STIMULATED OSTEOCLASTIC AND SUPPRESSED OSTEOBLASTIC ACTIVITY IN METABOLIC BUT NOT RESPIRATORY-ACIDOSIS

When bone is cultured in acidic medium produced by a reduced bicarbonate concentration ([HCO3-]), a model of metabolic acidosis, there is greater net calcium efflux than when the same decrement in pH is produced by an increased partial pressure of carbon dioxide (Pco(2)), a model of respiratory acidosis.
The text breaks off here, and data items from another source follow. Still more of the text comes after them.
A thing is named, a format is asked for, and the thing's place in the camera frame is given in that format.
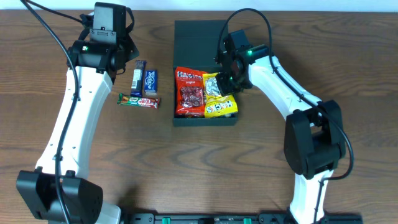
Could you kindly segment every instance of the wooden table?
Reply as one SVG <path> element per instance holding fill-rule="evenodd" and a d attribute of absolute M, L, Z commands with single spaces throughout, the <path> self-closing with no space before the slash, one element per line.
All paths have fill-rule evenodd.
<path fill-rule="evenodd" d="M 73 16 L 88 11 L 66 11 Z M 71 46 L 74 21 L 39 12 Z M 256 88 L 239 95 L 235 127 L 174 128 L 174 21 L 226 19 L 230 12 L 137 11 L 132 38 L 139 59 L 159 71 L 159 110 L 123 107 L 134 62 L 105 101 L 91 149 L 89 181 L 130 210 L 159 213 L 257 213 L 285 210 L 294 173 L 282 150 L 285 122 Z M 398 222 L 398 16 L 378 13 L 269 12 L 274 51 L 304 88 L 336 100 L 353 143 L 352 175 L 329 183 L 325 209 L 358 212 L 366 223 Z M 250 12 L 230 30 L 254 45 L 266 26 Z M 66 59 L 27 11 L 0 11 L 0 223 L 33 223 L 16 190 L 20 170 L 34 170 L 65 90 Z M 342 174 L 348 158 L 340 161 Z"/>

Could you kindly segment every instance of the open box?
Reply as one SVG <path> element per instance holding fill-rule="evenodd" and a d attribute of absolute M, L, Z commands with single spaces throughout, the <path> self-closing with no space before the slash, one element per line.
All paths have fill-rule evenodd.
<path fill-rule="evenodd" d="M 225 21 L 175 21 L 174 32 L 174 126 L 232 126 L 238 120 L 237 113 L 229 118 L 184 118 L 176 115 L 177 86 L 175 69 L 187 67 L 208 73 L 220 72 L 221 66 L 214 61 L 218 36 Z M 228 27 L 222 39 L 228 35 Z"/>

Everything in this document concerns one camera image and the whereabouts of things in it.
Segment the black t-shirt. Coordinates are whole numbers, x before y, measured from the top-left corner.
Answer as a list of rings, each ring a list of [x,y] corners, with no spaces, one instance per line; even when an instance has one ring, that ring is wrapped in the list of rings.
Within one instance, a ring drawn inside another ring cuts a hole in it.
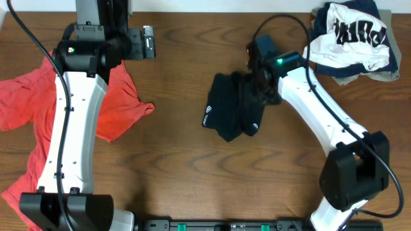
[[[243,133],[254,136],[265,109],[254,93],[251,74],[216,74],[207,96],[202,126],[217,131],[227,142]]]

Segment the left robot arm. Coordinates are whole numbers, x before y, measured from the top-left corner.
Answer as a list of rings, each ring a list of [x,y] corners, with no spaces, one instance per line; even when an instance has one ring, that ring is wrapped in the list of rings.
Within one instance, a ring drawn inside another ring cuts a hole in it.
[[[56,72],[51,143],[35,192],[20,211],[42,230],[136,230],[134,213],[94,193],[92,155],[110,71],[124,60],[156,56],[153,28],[130,28],[127,0],[77,1],[77,21],[46,57]]]

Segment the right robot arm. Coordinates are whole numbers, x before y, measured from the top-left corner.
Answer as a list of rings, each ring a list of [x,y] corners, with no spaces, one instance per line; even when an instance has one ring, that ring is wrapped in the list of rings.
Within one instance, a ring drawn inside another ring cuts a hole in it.
[[[319,140],[326,161],[323,198],[310,216],[313,230],[350,230],[350,219],[389,184],[389,141],[351,119],[318,83],[297,52],[248,48],[247,67],[259,101],[289,103]]]

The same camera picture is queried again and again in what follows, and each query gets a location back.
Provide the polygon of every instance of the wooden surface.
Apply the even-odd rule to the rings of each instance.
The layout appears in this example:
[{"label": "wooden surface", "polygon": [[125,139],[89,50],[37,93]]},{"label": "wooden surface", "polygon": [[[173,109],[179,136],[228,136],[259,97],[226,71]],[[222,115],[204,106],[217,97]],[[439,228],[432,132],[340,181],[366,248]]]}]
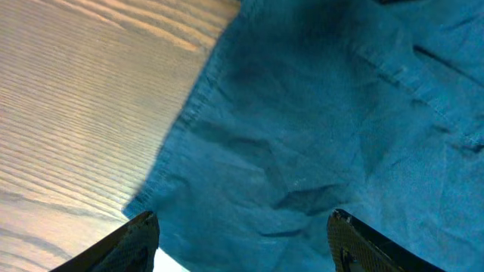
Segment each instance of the wooden surface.
[{"label": "wooden surface", "polygon": [[0,0],[0,271],[50,270],[123,206],[230,0]]}]

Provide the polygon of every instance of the blue cloth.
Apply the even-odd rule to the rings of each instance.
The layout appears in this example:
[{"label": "blue cloth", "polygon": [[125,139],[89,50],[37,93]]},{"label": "blue cloth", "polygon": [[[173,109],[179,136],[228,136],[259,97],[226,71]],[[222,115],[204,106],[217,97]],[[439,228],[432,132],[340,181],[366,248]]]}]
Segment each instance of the blue cloth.
[{"label": "blue cloth", "polygon": [[330,212],[484,270],[484,2],[246,0],[127,206],[192,271],[330,271]]}]

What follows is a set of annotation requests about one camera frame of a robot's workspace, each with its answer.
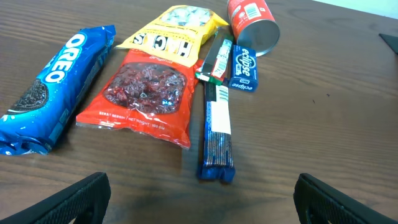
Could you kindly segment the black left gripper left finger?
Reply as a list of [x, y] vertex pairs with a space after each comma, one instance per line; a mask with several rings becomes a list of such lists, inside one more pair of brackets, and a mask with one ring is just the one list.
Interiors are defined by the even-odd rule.
[[108, 176], [95, 172], [43, 201], [1, 220], [10, 224], [102, 224], [111, 197]]

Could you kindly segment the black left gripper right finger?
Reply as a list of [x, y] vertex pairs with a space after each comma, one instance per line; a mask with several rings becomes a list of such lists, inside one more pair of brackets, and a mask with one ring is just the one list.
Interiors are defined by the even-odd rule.
[[301, 173], [294, 188], [300, 223], [397, 224], [308, 173]]

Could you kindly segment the red Hacks candy bag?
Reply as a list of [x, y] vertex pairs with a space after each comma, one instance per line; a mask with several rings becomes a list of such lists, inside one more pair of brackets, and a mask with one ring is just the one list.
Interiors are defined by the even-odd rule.
[[130, 129], [191, 146], [190, 113], [197, 80], [191, 67], [131, 49], [117, 72], [76, 116], [79, 126]]

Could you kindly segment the red Pringles can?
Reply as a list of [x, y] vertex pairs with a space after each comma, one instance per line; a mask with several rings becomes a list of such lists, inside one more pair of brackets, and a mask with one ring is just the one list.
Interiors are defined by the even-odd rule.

To determine the effects of metabolic and respiratory acidosis on bone cell function we cultured neonatal mouse calvariae for 48 h under control conditions (pH similar to 7.40, Pco(2) similar to 41 mmHg, [HCO3-] similar to 25 meg/I) or under isohydric acidic conditions simulating metabolic (pH similar to 7.09, [HCO3-] similar to 12) or respiratory (pH similar to 7.10, PC0(2) similar to 86) acidosis and measured osteoblastic collagen synthesis and alkaline phosphatase activity and osteoclastic beta-glucuronidase activity. Collagen synthesis was inhibited by metabolic (23.2 +/- 1.3 vs. 30.3 +/- 1.0% in control) but was not altered by respiratory (32.3 +/- 0.6) acidosis. Alkaline phosphatase activity was inhibited by metabolic (402 +/- 16 vs. 471 +/- 15 nmol P.min(-1.)mg protein(-1) in control) but not altered by respiratory (437 +/- 25) acidosis. beta-Glucuronidase activity was stimulated by metabolic (1.02 +/- 0.06 vs. 0.78 +/- 0.05 mu g phenolphthalein released bone(-1).h(-1) in control) but not altered by respiratory (0.73 +/- 0.06) acidosis. Net calcium efflux in control was increased by metabolic (783 +/- 57 vs. 20 +/- 57 nmol bone(-1).48 h(-1) in control) and by respiratory (213 +/- 45) acidosis; however, calcium efflux with metabolic was greater than with respiratory acidosis. Thus the Limited calcium efflux with respiratory acidosis appears to be the result of non-cell-mediated physicochemical mineral dissolution alone, whereas metabolic acidosis additionally inhibits osteoblastic bone formation and stimulates osteoclastic bone resorption.